Orang Cina yang telah datang ke Indonesia selama berabad-abad dan terus berdatangan hingga sekarang ke berbagai tempat di Indonesia menempati posisi sebagai tamu dalam prinsip “dimana bumi dipijak dan langit dijunjung” yang ditekankan oleh komuniti dan masyarakat sukubangsa setempat. Karena itu di masa lampau hampir dapat dikatakan tidak ada konflik antara masyarakat sukubangsa setempat dengan orang Cina.

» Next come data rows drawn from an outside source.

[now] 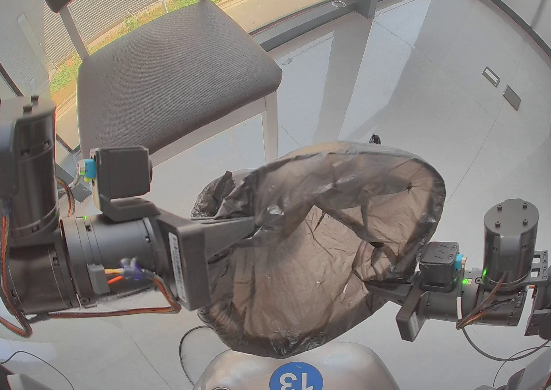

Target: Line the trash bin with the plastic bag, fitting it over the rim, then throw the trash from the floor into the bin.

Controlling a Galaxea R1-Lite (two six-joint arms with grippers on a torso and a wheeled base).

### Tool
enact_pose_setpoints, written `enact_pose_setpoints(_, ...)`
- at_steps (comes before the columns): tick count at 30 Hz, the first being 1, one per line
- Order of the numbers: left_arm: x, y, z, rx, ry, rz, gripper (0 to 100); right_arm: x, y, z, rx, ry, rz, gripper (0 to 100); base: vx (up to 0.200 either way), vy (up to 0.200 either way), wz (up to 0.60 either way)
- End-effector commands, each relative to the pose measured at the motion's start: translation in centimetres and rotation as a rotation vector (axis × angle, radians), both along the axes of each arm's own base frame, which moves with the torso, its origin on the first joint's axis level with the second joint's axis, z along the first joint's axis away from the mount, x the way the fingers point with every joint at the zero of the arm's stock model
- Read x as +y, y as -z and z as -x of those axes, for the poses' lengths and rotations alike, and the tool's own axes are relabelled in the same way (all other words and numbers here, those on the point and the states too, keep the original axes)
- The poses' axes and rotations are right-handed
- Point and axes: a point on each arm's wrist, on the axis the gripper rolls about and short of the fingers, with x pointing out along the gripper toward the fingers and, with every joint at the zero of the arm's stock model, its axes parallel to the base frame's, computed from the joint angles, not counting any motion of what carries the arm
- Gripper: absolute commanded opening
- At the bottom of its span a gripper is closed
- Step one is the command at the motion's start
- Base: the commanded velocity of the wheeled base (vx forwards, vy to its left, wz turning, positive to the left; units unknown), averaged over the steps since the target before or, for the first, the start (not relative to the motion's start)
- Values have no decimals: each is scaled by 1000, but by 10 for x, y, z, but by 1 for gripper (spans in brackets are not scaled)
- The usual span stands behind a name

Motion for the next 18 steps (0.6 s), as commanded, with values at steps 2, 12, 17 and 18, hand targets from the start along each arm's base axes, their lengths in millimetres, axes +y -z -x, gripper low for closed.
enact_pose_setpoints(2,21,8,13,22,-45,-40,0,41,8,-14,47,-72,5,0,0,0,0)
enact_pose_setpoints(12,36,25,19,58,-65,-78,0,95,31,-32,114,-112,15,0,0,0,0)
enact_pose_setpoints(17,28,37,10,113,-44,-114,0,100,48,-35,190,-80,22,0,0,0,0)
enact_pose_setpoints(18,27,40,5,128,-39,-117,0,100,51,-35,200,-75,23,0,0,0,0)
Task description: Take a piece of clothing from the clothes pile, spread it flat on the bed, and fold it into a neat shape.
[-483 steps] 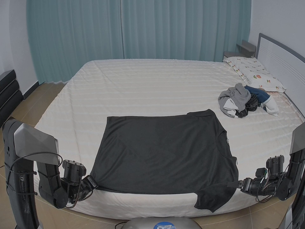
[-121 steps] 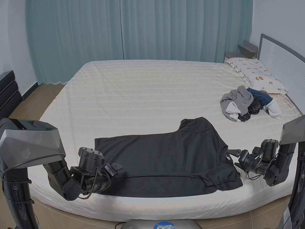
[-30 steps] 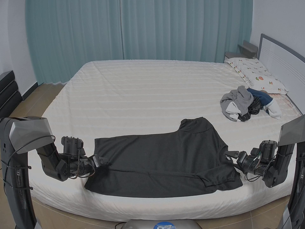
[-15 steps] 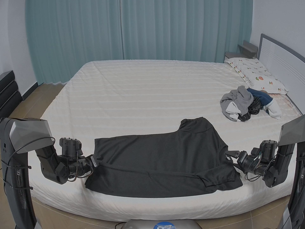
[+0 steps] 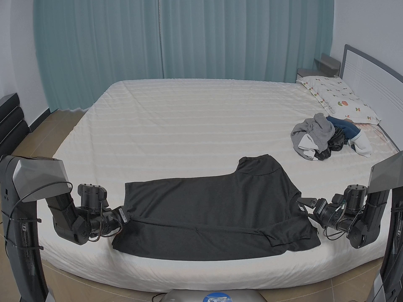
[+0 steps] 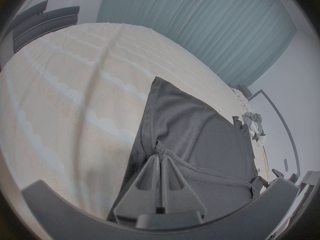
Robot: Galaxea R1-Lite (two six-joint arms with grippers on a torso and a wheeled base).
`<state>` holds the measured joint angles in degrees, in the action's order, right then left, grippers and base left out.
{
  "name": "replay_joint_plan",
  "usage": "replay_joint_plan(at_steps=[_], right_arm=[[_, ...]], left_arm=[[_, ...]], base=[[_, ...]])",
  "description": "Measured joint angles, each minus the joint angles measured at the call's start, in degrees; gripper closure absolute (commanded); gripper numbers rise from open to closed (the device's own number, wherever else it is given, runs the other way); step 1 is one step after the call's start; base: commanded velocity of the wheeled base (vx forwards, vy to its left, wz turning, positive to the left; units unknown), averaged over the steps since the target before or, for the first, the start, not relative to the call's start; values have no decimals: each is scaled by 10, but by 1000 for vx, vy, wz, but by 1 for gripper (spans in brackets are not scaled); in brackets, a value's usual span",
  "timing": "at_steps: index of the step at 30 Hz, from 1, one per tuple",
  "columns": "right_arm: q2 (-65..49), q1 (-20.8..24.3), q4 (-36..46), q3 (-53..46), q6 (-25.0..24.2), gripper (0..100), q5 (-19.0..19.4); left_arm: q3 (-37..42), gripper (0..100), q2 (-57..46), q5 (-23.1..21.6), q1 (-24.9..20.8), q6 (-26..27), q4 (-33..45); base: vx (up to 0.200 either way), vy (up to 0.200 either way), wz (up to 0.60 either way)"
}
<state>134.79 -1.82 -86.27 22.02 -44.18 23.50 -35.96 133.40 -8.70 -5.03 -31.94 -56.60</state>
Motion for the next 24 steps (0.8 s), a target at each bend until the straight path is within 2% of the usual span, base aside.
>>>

Hubungan kawin-mawin antara orang-orang Cina dengan perempuan pribumi setempat telah memungkinkann berubahnya status ‘tamu’ menjadi kerabat dari anggota-anggota masyarakat sukubangsa setempat. Perubahan status ini telah memungkinkan berubahnya status ‘tamu’ menjadi orang sendiri yang dalam batas-batas tertentu telah memungkinkan keturunan mereka itu juga mempunyai hak-hak atas tanah dari kelompok kerabat setempat.
Diantara orang-orang Cina yang hidup di Indonesia yang secara relatif terbebas dari posisinya sebagai tamu adalah komuniti orang Cina di Singkawang. Orang Cina yang sekarang hidup di Singkawang adalah keturunan dari nenek moyangnya yang telah datang ke tempat ini dan sekitarnya karena tertarik pada adanya emas di Monterado dan Mandor. Mereka telah datang dan menetap di Singkawang sebelum adanya orang Melayu atau Dayak yang menetap di daerah tersebut. Di masa lampau mereka ini merupakan komuniti-komuniti yang masing-masing berdiri sendiri berdasarkan atas kesukubangsaan dan asal daerah di Cina, yang menjalin hubungan diantara sesama komuniti tersebut, disamping menjalin hubungan baik dengan kesultanan Sambas dan dengan masyarakat Dayak yang ada di sekeliling Singkawang. Pada masa sekarang, mereka ini diperlakukan oleh pemerintah Indonesia sebagai warga negara Indonesia keturunan asing, dan bersamaan dengan itu berbagai peraturan mengenai kewarganegaraan tersebut diberlakukan terhadap mereka, sama dengan yang dibelakukan terhadap orang-orang Cina di Indonesia. Kalau di masa lampau posisi mereka di Singkawang seperti pribumi, maka posisi mereka sekarang ini adalah seperti orang asing yang menjadi tamu di wilayah orang Melayu dan Dayak.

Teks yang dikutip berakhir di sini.